DESG athlete spokesman Moritz Geisreiter, for example, had denounced the management style of Claudia Pechstein's partner and complained about his invasive personnel policy.

About a year later, Felix Rijhnen is now in Beijing. Olympia. He also owes that, and above all, to the big ones. "He paved the way for me." At the World Cup in Calgary on the third weekend in Advent, Rijhnen finished third in the mass start race, a rare podium finish for the DESG. And at the same time the Olympic qualification. In Calgary he was also seventh fastest over 5000 meters, the time (6:12) was enough for an international quota place in Beijing.

This Sunday (9.30 a.m. CET in the FAZ live ticker about the Olympics, on ZDF and on Eurosport), Rijhnen and Patrick Beckert will be in the first men's Olympic race at the games.

But the mass start offers him more chances, if only because it is more similar to inline competitions, because through this experience he attributes “a good feeling for racing situations” – which enables technically inferior runners like him to make tactical variations.

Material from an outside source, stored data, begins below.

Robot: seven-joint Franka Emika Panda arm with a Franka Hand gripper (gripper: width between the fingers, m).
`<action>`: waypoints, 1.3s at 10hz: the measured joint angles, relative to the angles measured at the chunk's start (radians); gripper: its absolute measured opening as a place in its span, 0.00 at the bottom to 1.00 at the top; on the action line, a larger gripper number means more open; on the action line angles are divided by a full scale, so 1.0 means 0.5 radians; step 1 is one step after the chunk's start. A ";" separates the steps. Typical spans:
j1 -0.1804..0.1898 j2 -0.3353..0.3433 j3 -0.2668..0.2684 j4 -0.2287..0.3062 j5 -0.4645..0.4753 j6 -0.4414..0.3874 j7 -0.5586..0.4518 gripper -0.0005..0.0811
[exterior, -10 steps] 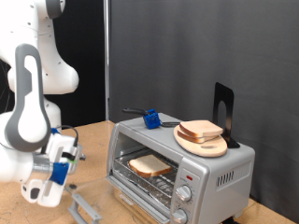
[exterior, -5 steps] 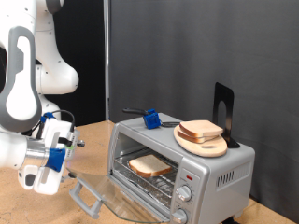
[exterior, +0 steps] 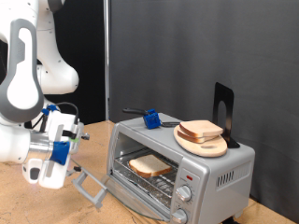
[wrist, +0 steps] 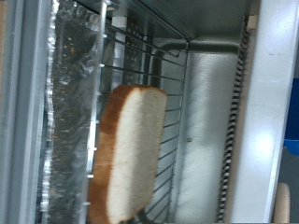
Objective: Make a piece of toast with the oven
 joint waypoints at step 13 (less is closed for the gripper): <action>0.130 -0.445 0.286 -0.255 0.458 -0.068 0.260 0.84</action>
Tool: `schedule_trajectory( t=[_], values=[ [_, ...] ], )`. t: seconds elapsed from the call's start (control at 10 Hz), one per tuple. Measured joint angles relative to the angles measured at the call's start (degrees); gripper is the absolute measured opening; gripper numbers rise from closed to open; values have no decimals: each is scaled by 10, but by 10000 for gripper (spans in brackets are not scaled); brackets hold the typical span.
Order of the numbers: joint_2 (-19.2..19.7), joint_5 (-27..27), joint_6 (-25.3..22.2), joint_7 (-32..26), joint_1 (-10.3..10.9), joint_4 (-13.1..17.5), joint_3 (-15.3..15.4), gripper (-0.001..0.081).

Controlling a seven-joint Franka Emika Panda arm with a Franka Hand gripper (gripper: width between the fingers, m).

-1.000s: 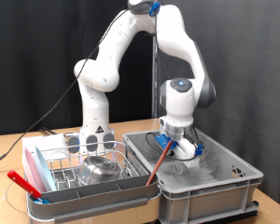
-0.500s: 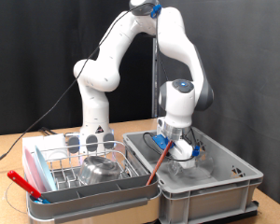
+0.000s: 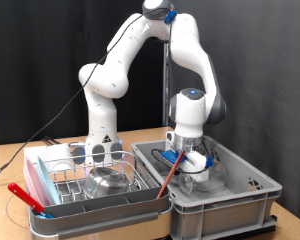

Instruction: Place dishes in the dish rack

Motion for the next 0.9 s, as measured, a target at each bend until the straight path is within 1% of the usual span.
schedule_trajectory(
  t=[0.3, 0.4, 0.6, 0.7, 0.9],
  values=[
    [0, 52, 31, -26, -2, 4, 10, 811],
    [1, 57, 22, -28, -2, 8, 7, 811],
    [6, 124, 58, -75, -1, 13, 6, 811],
    [7, 138, 66, -80, -1, 14, 5, 811],
    [7, 137, 65, -78, -1, 18, 0, 811]
  ],
)
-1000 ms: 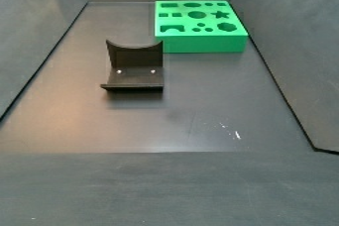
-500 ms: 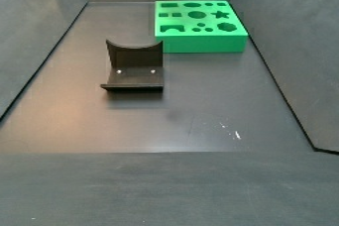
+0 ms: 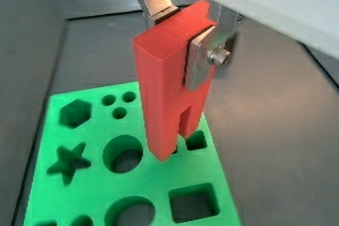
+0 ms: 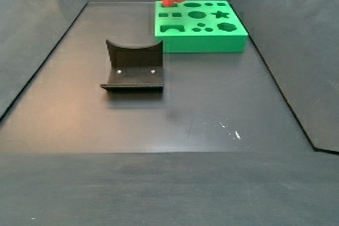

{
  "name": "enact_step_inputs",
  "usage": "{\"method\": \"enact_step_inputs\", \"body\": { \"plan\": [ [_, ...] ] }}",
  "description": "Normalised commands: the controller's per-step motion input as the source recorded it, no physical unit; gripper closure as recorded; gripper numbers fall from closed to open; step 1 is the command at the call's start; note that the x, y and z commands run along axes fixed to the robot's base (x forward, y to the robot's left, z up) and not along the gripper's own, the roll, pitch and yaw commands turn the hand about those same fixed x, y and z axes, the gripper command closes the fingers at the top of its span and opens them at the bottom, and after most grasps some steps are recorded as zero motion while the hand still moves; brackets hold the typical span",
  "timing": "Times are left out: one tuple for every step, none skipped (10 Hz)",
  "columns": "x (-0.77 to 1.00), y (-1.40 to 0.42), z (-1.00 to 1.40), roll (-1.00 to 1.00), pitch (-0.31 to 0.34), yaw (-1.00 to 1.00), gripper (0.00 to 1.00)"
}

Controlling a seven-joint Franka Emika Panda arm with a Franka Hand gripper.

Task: Insert the double-square object.

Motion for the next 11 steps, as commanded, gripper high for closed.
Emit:
{"method": "enact_step_inputs", "body": {
  "plan": [
    [0.08,0.03,-0.21,0.00,-0.041,-1.00,1.00],
    [0.12,0.07,-0.09,0.00,-0.090,-0.98,1.00],
    [0.15,0.12,-0.03,-0.04,-0.124,-0.91,1.00],
    [0.15,0.10,-0.05,-0.03,-0.113,-0.93,1.00],
    [0.11,0.06,-0.13,0.00,-0.066,-1.00,1.00],
    [0.04,0.00,-0.21,0.00,-0.004,-1.00,1.00],
    [0.18,0.00,-0.18,0.05,0.000,-0.82,1.00],
    [0.00,0.00,-0.12,0.08,0.036,-0.45,1.00],
    [-0.25,0.00,-0.10,0.09,0.027,-0.09,1.00],
    [-0.13,0.01,-0.14,0.07,0.023,-0.09,1.00],
    [-0.02,0.00,-0.21,0.00,0.000,-0.11,1.00]
  ]
}}
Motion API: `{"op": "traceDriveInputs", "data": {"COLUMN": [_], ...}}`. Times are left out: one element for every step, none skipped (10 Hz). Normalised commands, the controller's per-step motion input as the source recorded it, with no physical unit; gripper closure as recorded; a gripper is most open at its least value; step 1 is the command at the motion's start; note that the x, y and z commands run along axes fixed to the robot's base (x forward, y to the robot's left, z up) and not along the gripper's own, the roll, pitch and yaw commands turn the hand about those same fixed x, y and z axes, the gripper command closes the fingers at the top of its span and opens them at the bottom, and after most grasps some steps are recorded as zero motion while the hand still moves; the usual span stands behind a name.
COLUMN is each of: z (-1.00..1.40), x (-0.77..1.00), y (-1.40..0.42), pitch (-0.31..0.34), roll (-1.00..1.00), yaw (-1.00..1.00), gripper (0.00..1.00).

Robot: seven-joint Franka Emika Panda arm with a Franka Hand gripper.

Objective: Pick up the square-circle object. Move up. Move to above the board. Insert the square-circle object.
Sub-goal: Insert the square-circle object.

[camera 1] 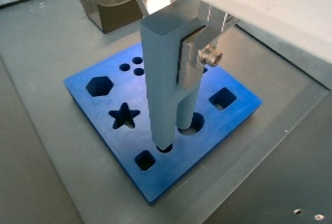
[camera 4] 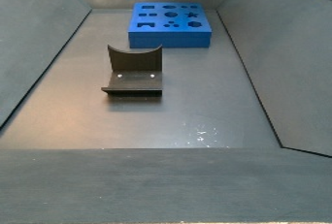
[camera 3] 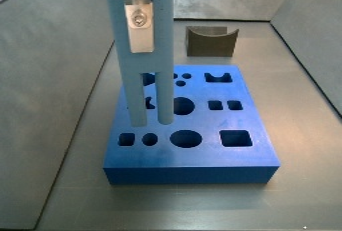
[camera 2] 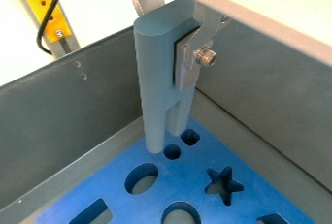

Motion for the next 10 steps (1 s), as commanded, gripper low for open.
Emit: {"op": "traceDriveInputs", "data": {"z": [-0.44, -0.04, 0.00, -0.27, -0.40, -0.30, -0.01, 0.00, 0.00, 0.00], "x": [-0.32, 0.00, 0.00, 0.00, -0.06, 0.00, 0.03, 0.22, 0.36, 0.16], "y": [0.00, 0.00, -0.03, 0.00, 0.00, 0.00, 0.00, 0.00, 0.01, 0.00], "pitch": [-0.053, -0.023, 0.000, 0.000, -0.007, -0.011, 0.000, 0.024, 0.066, 0.039], "roll": [0.00, -0.01, 0.00, 0.00, 0.00, 0.00, 0.00, 0.00, 0.02, 0.00], "yaw": [0.54, 0.19, 0.00, 0.03, 0.18, 0.19, 0.00, -0.04, -0.19, -0.19], "gripper": [1.00, 1.00, 1.00, 1.00, 1.00, 1.00, 1.00, 1.00, 1.00, 1.00]}}
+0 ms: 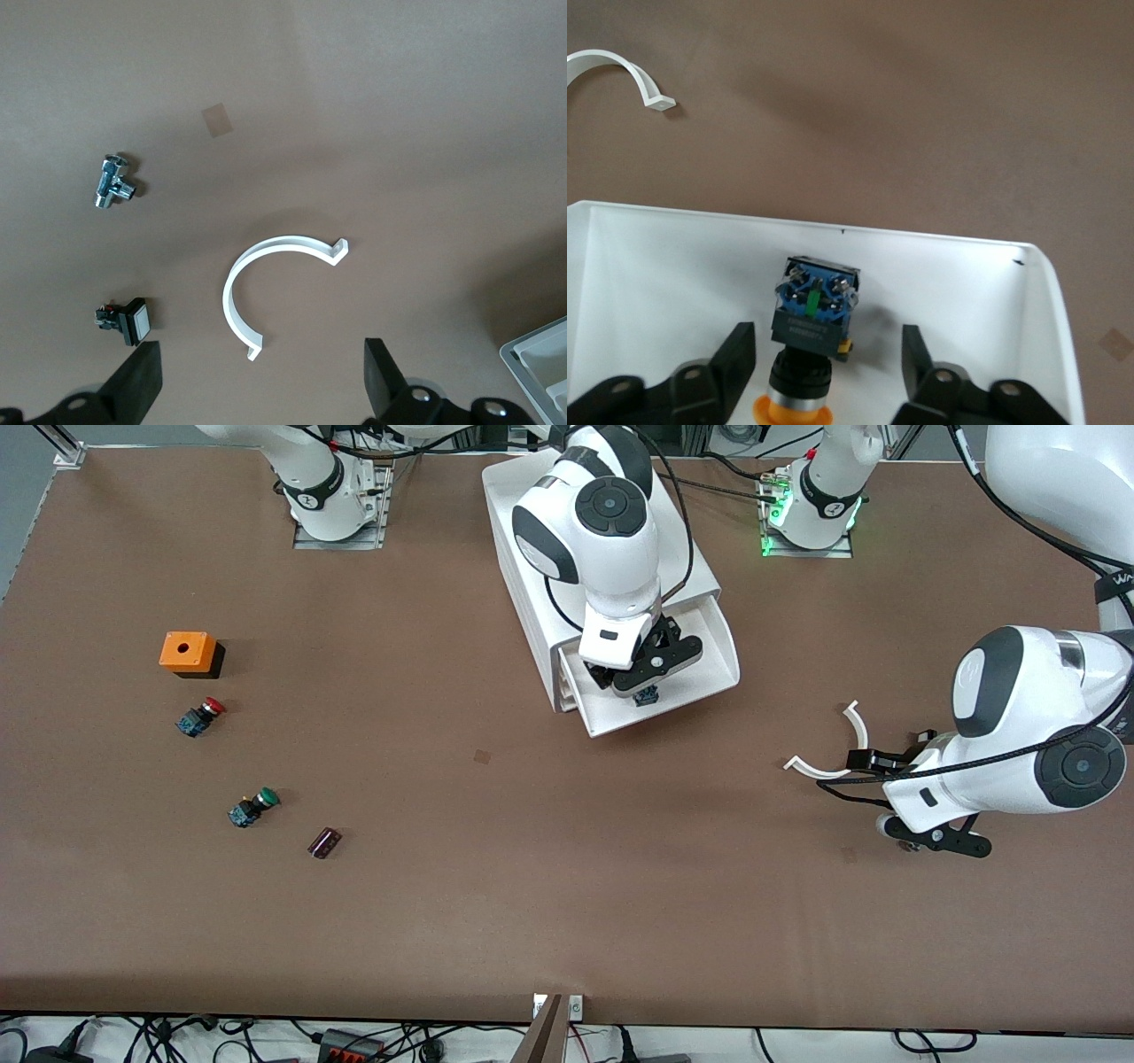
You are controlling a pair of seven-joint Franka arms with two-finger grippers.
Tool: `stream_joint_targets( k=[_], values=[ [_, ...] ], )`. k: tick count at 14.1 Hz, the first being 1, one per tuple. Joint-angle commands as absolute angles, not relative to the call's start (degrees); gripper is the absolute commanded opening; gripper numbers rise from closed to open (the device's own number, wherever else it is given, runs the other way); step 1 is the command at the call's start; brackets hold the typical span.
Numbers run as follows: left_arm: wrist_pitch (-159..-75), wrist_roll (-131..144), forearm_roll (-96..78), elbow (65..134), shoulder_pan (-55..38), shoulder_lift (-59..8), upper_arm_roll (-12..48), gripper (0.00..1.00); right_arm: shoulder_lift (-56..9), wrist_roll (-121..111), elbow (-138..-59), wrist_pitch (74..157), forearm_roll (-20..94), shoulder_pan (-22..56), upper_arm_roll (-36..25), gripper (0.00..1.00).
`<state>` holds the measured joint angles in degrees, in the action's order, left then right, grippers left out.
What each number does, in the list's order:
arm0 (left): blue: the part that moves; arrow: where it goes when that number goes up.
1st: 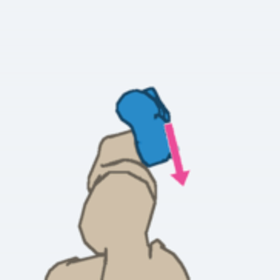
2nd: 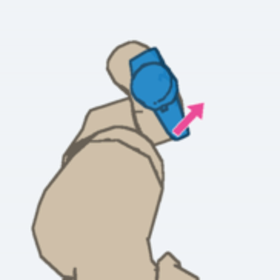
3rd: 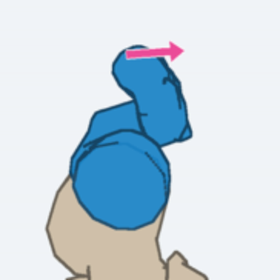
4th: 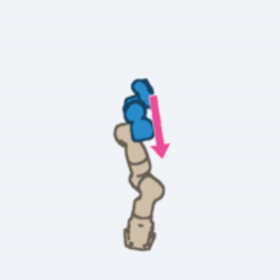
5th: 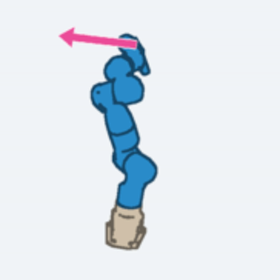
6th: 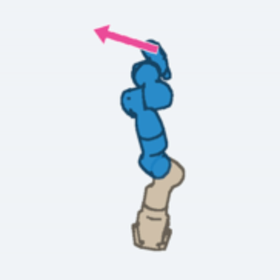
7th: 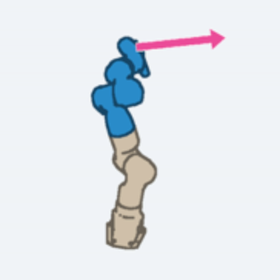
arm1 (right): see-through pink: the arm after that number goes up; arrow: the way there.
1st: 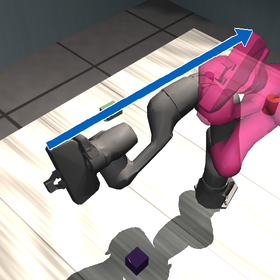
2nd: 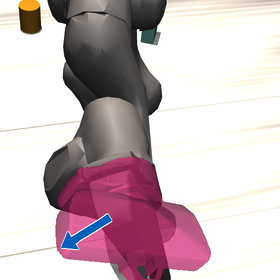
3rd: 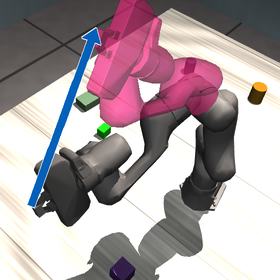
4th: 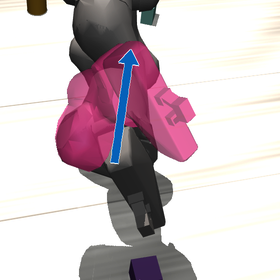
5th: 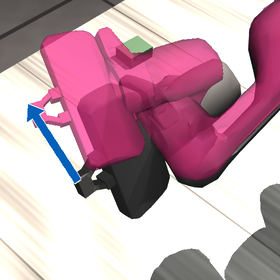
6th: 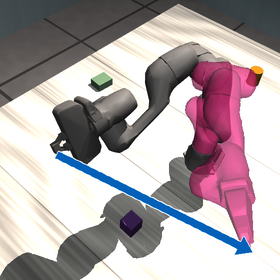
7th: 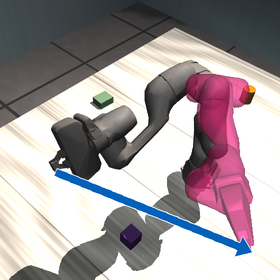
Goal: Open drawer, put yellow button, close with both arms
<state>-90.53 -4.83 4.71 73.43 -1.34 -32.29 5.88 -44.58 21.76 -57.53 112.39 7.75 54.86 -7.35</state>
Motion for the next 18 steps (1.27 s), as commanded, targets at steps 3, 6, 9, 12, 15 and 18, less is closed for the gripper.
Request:
stream_joint_targets(
  k=[3,6,9,12,15,18],
  values=[
    [-90.35,-4.31,5.89,72.33,-1.23,-32.7,6.15,1.0,-43.33,23.2,-52.04,104.96,7.12,54.23,-10.98,1.0],
    [-90.35,-4.31,5.89,72.33,-1.23,-32.7,6.15,1.0,-40.78,22.76,-52.12,99.69,7.21,49.33,-12.13,1.0],
    [-90.35,-4.31,5.54,72.33,-1.23,-32.7,6.15,1.0,-40.17,22.15,-53.17,96.6,6.94,41.42,-11.69,1.0],
    [-90.44,-1.86,3.0,72.25,-1.23,-32.43,6.59,1.0,-40.17,19.61,-54.23,95.19,7.56,33.34,-11.6,1.0],
    [-90.7,6.03,-2.36,72.33,-1.84,-32.52,6.77,1.0,-40.08,14.96,-54.23,92.99,7.64,26.57,-11.69,1.0],
    [-95.79,16.76,-3.78,74.96,-2.72,-32.52,9.3,1.0,-40.08,13.27,-54.32,92.64,7.82,20.67,-11.69,1.0]
  ],
)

In Calgary he was successful with a break away in the style of a professional cyclist.

And the 5000 meters?

"Only the top 20 in the world are allowed to start," says Rijhnen.

“To be alone in this elite circle is a great honor.

I want to get everything I can out of myself that day.” At the finish he doesn't want to feel “a grain of energy left” and then he's satisfied.

Until then, he'll walk through the Beijing bubble with wide eyes.

Everything new, everything impressive, everything also disturbing.

Like knocking on the door: "These are the things that make you nervous." And be extremely careful.

When he starts on Sunday, Rijhnen has already won a race.